__What is being asked__
Filter the records, keeping every line that has the string "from".

__Supplied entries__
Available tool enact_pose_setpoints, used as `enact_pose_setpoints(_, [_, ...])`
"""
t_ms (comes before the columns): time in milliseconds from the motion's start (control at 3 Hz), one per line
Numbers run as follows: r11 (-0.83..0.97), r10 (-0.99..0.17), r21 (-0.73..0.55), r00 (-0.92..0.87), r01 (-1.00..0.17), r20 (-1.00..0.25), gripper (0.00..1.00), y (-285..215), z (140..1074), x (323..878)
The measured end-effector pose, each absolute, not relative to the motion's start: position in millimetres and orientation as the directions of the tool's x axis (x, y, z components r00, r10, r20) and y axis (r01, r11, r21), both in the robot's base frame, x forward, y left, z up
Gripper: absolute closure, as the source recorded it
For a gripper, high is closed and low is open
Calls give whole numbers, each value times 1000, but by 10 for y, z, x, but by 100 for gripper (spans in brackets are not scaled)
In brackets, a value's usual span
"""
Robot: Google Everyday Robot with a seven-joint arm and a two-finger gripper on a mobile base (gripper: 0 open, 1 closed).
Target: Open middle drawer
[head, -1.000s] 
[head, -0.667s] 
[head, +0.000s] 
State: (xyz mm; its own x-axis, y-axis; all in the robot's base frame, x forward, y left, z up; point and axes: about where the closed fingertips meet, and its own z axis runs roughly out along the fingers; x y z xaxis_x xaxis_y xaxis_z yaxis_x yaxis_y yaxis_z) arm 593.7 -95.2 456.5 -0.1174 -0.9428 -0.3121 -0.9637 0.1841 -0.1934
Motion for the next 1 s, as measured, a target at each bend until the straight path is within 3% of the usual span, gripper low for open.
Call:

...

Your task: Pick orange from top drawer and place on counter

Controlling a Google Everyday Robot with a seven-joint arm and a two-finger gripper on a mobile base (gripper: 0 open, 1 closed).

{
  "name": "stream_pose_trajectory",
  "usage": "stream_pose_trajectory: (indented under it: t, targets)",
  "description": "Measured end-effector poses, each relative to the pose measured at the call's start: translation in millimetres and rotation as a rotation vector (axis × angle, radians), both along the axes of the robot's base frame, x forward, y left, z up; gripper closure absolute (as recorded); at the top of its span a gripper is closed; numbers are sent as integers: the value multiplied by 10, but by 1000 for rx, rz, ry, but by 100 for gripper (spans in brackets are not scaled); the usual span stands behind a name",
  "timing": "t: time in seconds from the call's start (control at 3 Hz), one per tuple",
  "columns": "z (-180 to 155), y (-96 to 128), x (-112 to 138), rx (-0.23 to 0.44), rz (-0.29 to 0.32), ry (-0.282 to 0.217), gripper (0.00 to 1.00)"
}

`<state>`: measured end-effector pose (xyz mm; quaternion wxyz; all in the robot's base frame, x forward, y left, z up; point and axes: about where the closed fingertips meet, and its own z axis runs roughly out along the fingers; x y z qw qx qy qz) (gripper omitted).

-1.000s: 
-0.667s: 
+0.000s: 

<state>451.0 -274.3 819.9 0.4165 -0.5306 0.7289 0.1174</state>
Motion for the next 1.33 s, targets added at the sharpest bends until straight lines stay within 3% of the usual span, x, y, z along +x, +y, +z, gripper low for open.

__Response area__
t_ms (comes before the columns): time in milliseconds from the motion's start (control at 3 Hz), one per line
Your task: Pick orange from top drawer and place on counter
  "timing": "t: time in seconds from the call's start (control at 3 Hz), one per tuple",

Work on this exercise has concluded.